▶ **Required work**:
Write out, word for word, the first line of the data below and every line after it through the one containing "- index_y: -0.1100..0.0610".

▶ **Listed entries**:
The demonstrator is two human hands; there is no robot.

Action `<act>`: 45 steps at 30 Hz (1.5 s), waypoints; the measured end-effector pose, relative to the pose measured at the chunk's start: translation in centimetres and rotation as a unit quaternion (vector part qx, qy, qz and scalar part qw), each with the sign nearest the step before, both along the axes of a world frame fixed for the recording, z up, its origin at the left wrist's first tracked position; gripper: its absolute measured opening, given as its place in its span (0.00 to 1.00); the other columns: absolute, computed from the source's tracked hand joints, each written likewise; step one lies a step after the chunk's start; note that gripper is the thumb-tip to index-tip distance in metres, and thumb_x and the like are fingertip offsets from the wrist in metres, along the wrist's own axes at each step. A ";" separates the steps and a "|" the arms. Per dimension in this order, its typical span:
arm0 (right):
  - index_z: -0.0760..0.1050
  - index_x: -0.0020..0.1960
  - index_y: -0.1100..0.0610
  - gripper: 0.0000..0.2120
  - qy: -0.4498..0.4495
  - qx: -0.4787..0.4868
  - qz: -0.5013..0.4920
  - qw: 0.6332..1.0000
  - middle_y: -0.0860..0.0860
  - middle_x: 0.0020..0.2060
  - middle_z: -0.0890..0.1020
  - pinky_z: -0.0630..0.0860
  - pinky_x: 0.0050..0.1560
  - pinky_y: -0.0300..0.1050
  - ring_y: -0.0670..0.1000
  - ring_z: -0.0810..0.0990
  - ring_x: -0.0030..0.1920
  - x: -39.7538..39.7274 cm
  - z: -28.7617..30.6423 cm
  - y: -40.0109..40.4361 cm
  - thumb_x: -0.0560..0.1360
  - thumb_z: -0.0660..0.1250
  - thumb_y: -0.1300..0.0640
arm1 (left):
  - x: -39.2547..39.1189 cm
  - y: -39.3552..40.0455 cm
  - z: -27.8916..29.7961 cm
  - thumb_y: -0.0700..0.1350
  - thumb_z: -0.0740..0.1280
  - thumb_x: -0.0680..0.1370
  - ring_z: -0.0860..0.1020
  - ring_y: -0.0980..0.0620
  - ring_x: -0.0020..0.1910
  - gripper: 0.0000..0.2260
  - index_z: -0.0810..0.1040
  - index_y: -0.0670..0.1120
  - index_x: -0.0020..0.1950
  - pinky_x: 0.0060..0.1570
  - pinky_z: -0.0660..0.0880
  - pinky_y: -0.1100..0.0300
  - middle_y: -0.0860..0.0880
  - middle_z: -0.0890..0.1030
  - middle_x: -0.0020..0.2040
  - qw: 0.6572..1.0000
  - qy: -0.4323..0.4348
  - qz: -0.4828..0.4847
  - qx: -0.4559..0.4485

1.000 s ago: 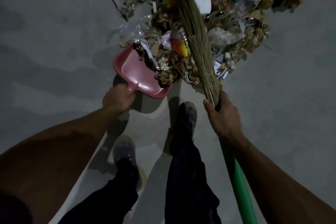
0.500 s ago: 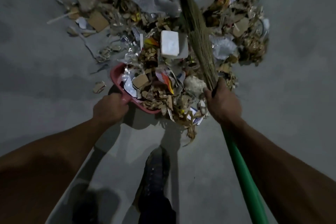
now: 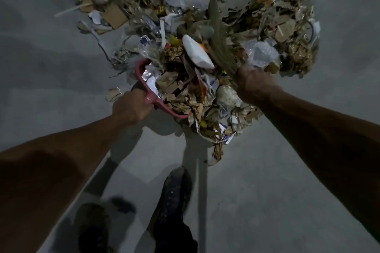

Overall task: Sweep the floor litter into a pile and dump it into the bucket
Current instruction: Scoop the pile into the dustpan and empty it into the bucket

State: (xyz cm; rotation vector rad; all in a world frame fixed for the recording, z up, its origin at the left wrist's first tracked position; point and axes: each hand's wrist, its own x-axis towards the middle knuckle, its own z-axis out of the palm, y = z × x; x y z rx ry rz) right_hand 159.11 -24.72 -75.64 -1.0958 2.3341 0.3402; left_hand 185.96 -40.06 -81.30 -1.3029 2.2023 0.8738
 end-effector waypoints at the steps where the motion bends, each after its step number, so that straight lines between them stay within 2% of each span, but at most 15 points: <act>1: 0.66 0.67 0.59 0.15 -0.010 -0.006 0.012 1.000 0.59 0.49 0.75 0.73 0.35 0.47 0.54 0.74 0.39 0.6 0.0 0.7 0.80 0.57 0.59 | 0.0 0.1 -0.1 0.52 0.66 0.76 0.79 0.38 0.44 0.09 0.79 0.47 0.48 0.41 0.72 0.54 0.43 0.81 0.45 1.000 0.000 0.007 0.004; 4: 0.63 0.67 0.57 0.15 -0.024 0.003 0.056 0.998 0.55 0.43 0.74 0.63 0.28 0.42 0.50 0.69 0.32 2.4 0.0 3.0 0.81 0.56 0.59 | 0.6 0.6 -0.3 0.56 0.64 0.77 0.79 0.42 0.38 0.13 0.80 0.47 0.45 0.41 0.78 0.52 0.45 0.81 0.39 0.999 0.016 0.038 0.029; 7: 0.63 0.61 0.56 0.10 -0.030 -0.026 0.061 0.997 0.56 0.43 0.76 0.61 0.27 0.42 0.52 0.71 0.32 3.0 0.5 5.0 0.80 0.56 0.57 | 1.8 1.4 -0.1 0.51 0.63 0.79 0.79 0.45 0.37 0.09 0.79 0.48 0.49 0.41 0.81 0.49 0.45 0.80 0.41 0.998 0.025 0.012 0.051; 9: 0.61 0.64 0.56 0.13 -0.032 -0.052 0.026 0.998 0.55 0.36 0.73 0.60 0.27 0.42 0.53 0.69 0.29 2.6 1.5 5.8 0.81 0.57 0.56 | 2.8 1.6 0.0 0.48 0.63 0.80 0.79 0.46 0.36 0.08 0.78 0.46 0.50 0.38 0.79 0.52 0.45 0.79 0.40 0.999 0.012 -0.009 0.046; 11: 0.60 0.65 0.56 0.14 -0.009 -0.051 -0.007 0.999 0.54 0.33 0.71 0.62 0.28 0.43 0.53 0.69 0.29 1.6 2.4 6.3 0.81 0.57 0.56 | 3.7 1.5 0.0 0.49 0.63 0.80 0.77 0.49 0.34 0.10 0.76 0.44 0.45 0.34 0.72 0.57 0.46 0.78 0.38 0.999 -0.016 -0.012 0.036; 13: 0.62 0.62 0.55 0.12 0.023 -0.026 -0.043 0.998 0.56 0.34 0.72 0.70 0.31 0.47 0.57 0.72 0.31 0.2 2.8 6.4 0.80 0.58 0.56 | 4.2 1.3 -0.1 0.51 0.63 0.80 0.75 0.49 0.35 0.11 0.75 0.45 0.45 0.36 0.69 0.58 0.47 0.78 0.38 0.999 -0.034 -0.015 0.022; 15: 0.64 0.61 0.57 0.12 0.036 0.029 -0.063 0.997 0.55 0.34 0.70 0.72 0.35 0.49 0.58 0.72 0.34 -0.7 2.5 6.5 0.79 0.59 0.55 | 4.3 1.1 0.1 0.50 0.64 0.80 0.75 0.48 0.37 0.09 0.75 0.45 0.48 0.38 0.68 0.56 0.48 0.77 0.41 0.998 -0.044 -0.034 -0.011; 19: 0.67 0.62 0.58 0.13 -0.038 0.064 -0.064 0.995 0.55 0.39 0.73 0.71 0.35 0.46 0.54 0.73 0.36 1.0 1.5 6.3 0.80 0.59 0.56 | 4.3 1.2 0.5 0.48 0.66 0.79 0.74 0.47 0.40 0.07 0.75 0.46 0.52 0.40 0.69 0.55 0.47 0.78 0.45 0.994 -0.033 -0.080 -0.059; 23: 0.66 0.64 0.60 0.14 -0.087 0.078 -0.007 0.993 0.57 0.43 0.75 0.75 0.44 0.49 0.56 0.74 0.40 5.8 0.6 5.8 0.80 0.58 0.57 | 4.2 1.8 0.1 0.45 0.67 0.77 0.79 0.43 0.44 0.05 0.75 0.47 0.52 0.43 0.74 0.52 0.47 0.79 0.45 0.993 -0.001 -0.104 -0.053; 27: 0.64 0.65 0.58 0.15 -0.092 0.057 -0.017 0.994 0.56 0.43 0.74 0.69 0.40 0.48 0.58 0.74 0.42 9.9 0.4 6.4 0.79 0.58 0.56 | 4.5 2.6 0.3 0.46 0.67 0.76 0.79 0.42 0.42 0.07 0.75 0.48 0.52 0.45 0.78 0.49 0.45 0.79 0.45 0.996 0.013 -0.085 -0.027; 30: 0.63 0.67 0.58 0.18 -0.092 0.045 -0.033 0.994 0.56 0.40 0.73 0.70 0.38 0.48 0.57 0.73 0.39 11.6 0.9 7.2 0.80 0.58 0.55 | 5.2 3.0 0.9 0.47 0.67 0.76 0.78 0.42 0.41 0.06 0.76 0.48 0.52 0.43 0.78 0.50 0.45 0.79 0.43 0.996 0.041 -0.072 -0.021; 35: 0.64 0.65 0.58 0.15 -0.108 0.003 -0.084 0.991 0.54 0.40 0.78 0.79 0.38 0.52 0.55 0.78 0.38 13.8 3.3 8.0 0.80 0.58 0.55 | 5.9 3.5 3.9 0.43 0.64 0.78 0.74 0.50 0.33 0.04 0.77 0.45 0.46 0.29 0.64 0.62 0.48 0.77 0.37 0.995 0.074 -0.058 -0.028; 41: 0.63 0.62 0.56 0.14 -0.087 -0.018 -0.128 0.988 0.51 0.34 0.72 0.75 0.35 0.50 0.55 0.75 0.35 16.4 10.3 8.7 0.79 0.61 0.55 | 7.1 4.1 10.9 0.44 0.64 0.78 0.72 0.50 0.35 0.01 0.72 0.47 0.47 0.28 0.61 0.61 0.48 0.75 0.39 0.996 0.072 -0.052 -0.025; 43: 0.63 0.64 0.57 0.16 -0.078 -0.023 -0.130 0.988 0.53 0.36 0.74 0.77 0.36 0.52 0.57 0.76 0.37 17.5 13.5 9.0 0.79 0.60 0.54 | 7.8 4.5 14.0 0.44 0.64 0.78 0.71 0.52 0.33 0.04 0.69 0.48 0.46 0.28 0.60 0.62 0.48 0.74 0.39 0.995 0.083 -0.042 -0.021; 45: 0.63 0.66 0.58 0.18 -0.068 -0.020 -0.136 0.988 0.57 0.42 0.78 0.76 0.37 0.52 0.58 0.75 0.38 18.7 17.1 9.3 0.78 0.61 0.53 | 8.9 4.9 17.3 0.44 0.64 0.77 0.73 0.49 0.34 0.05 0.70 0.45 0.44 0.29 0.62 0.60 0.47 0.75 0.39 0.995 0.090 -0.034 -0.017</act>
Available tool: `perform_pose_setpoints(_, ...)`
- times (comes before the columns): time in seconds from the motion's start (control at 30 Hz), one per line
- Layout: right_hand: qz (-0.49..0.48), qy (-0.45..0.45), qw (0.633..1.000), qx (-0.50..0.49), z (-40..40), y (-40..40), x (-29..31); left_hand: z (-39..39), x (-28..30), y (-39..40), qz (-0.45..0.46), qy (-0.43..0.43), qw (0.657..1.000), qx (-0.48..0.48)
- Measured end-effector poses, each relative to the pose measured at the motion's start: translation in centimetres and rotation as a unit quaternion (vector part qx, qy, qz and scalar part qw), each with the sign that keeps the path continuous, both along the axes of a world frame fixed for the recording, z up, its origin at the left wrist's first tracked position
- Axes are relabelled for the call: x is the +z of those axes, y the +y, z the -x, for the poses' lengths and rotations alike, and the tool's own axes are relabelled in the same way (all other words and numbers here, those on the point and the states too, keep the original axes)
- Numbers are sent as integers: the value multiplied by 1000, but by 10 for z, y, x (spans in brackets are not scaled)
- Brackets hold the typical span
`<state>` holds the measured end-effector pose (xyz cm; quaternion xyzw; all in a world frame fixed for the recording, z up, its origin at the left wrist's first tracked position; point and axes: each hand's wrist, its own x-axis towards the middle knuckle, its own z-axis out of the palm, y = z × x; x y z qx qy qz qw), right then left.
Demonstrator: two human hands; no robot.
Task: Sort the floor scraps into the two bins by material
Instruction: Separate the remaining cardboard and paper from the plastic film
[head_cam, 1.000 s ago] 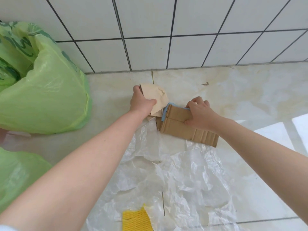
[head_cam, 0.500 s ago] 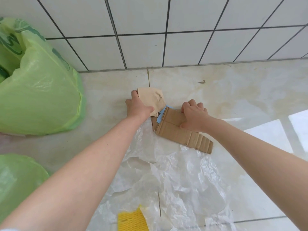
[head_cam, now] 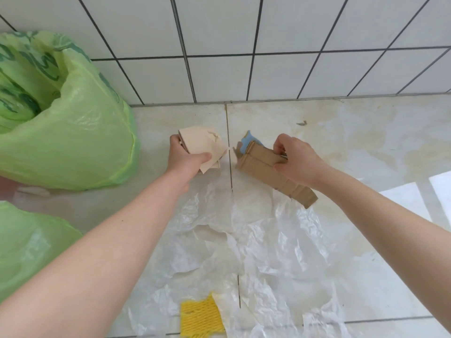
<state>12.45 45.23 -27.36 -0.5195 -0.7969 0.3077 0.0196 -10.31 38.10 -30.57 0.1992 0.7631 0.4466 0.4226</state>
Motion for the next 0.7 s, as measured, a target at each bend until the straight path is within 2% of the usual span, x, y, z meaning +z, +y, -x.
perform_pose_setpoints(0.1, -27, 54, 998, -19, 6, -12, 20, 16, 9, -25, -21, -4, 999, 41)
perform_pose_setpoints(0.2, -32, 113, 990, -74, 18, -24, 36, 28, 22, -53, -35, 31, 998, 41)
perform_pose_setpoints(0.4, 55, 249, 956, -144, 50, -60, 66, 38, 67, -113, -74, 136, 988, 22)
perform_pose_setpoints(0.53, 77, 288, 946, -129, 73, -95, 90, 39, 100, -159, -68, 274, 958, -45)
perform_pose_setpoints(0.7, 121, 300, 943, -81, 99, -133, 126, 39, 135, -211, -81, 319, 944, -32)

▶ **Exercise output**:
The demonstrator is two human hands; there is no robot.

Action `<act>`: 45 steps at 30 Hz (1.5 s), waypoints; the measured end-effector pose, relative to the pose measured at the chunk's start: translation in centimetres and rotation as a unit quaternion (vector part qx, qy, qz and scalar part qw), each with the sign nearest the step before, both along the axes of a world frame fixed for the recording, z up, its origin at the left wrist's first tracked position; gripper: its absolute measured opening, given as its place in its span (0.00 to 1.00); the other columns: absolute, computed from the source's tracked hand joints, each written likewise; step one lies a step after the chunk's start; note that gripper is the thumb-tip to index-tip distance in metres, and thumb_x and the like are fingertip offsets from the wrist in metres, along the wrist's own axes at each step. A ";" separates the steps and a "|" the arms. Per dimension in this order, its typical span:
arm0 (right):
  - index_z: -0.0760..0.1050
  - index_x: -0.0020..0.1960
  - index_y: -0.1100..0.0610

The exercise was answered in full.